== Segment start ==
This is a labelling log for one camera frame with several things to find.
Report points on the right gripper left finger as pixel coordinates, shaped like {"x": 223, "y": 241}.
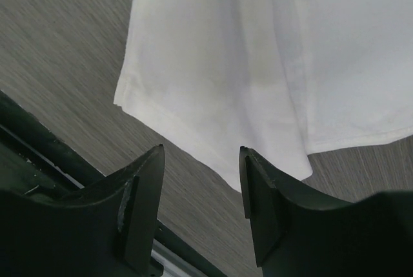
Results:
{"x": 104, "y": 229}

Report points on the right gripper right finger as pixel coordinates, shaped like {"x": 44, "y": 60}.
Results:
{"x": 300, "y": 231}

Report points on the white t-shirt red print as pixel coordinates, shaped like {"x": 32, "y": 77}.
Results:
{"x": 287, "y": 78}

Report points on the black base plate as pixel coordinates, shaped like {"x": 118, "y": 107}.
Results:
{"x": 36, "y": 163}

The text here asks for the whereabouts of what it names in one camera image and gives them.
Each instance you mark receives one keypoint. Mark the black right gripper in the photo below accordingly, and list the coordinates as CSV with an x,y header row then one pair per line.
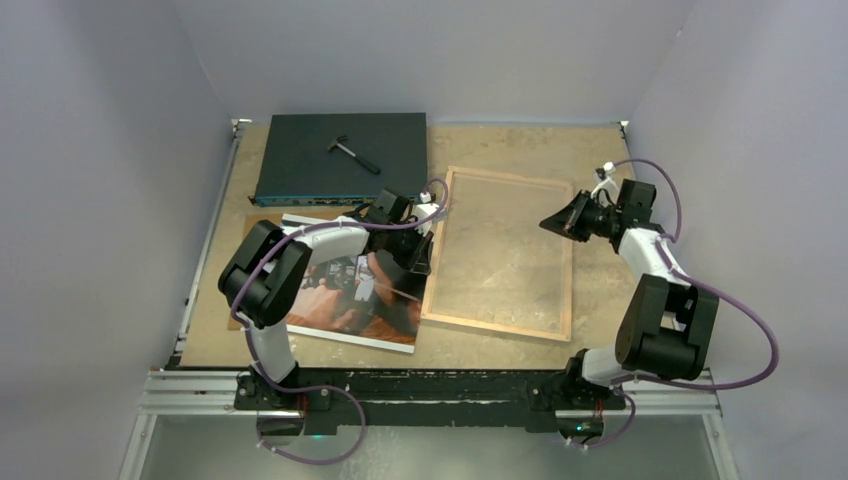
x,y
568,220

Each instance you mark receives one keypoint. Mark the black hammer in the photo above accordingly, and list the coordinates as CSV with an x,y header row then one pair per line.
x,y
339,144

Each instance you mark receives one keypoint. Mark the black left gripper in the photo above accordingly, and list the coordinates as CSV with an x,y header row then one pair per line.
x,y
420,242

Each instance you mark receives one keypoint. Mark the dark network switch box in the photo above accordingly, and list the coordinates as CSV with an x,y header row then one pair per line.
x,y
297,170

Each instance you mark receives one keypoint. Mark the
== Segment end ==
(What you will do):
Search the material for the word "pixel" and copy every matching line.

(Answer space):
Report points on the right gripper left finger as pixel coordinates, shaped like {"x": 223, "y": 241}.
Report points on the right gripper right finger as pixel coordinates, shaped like {"x": 44, "y": 60}.
Report points on the white t-shirt red print as pixel coordinates, shaped like {"x": 32, "y": 77}.
Report points on the black base plate as pixel coordinates, shaped like {"x": 118, "y": 107}.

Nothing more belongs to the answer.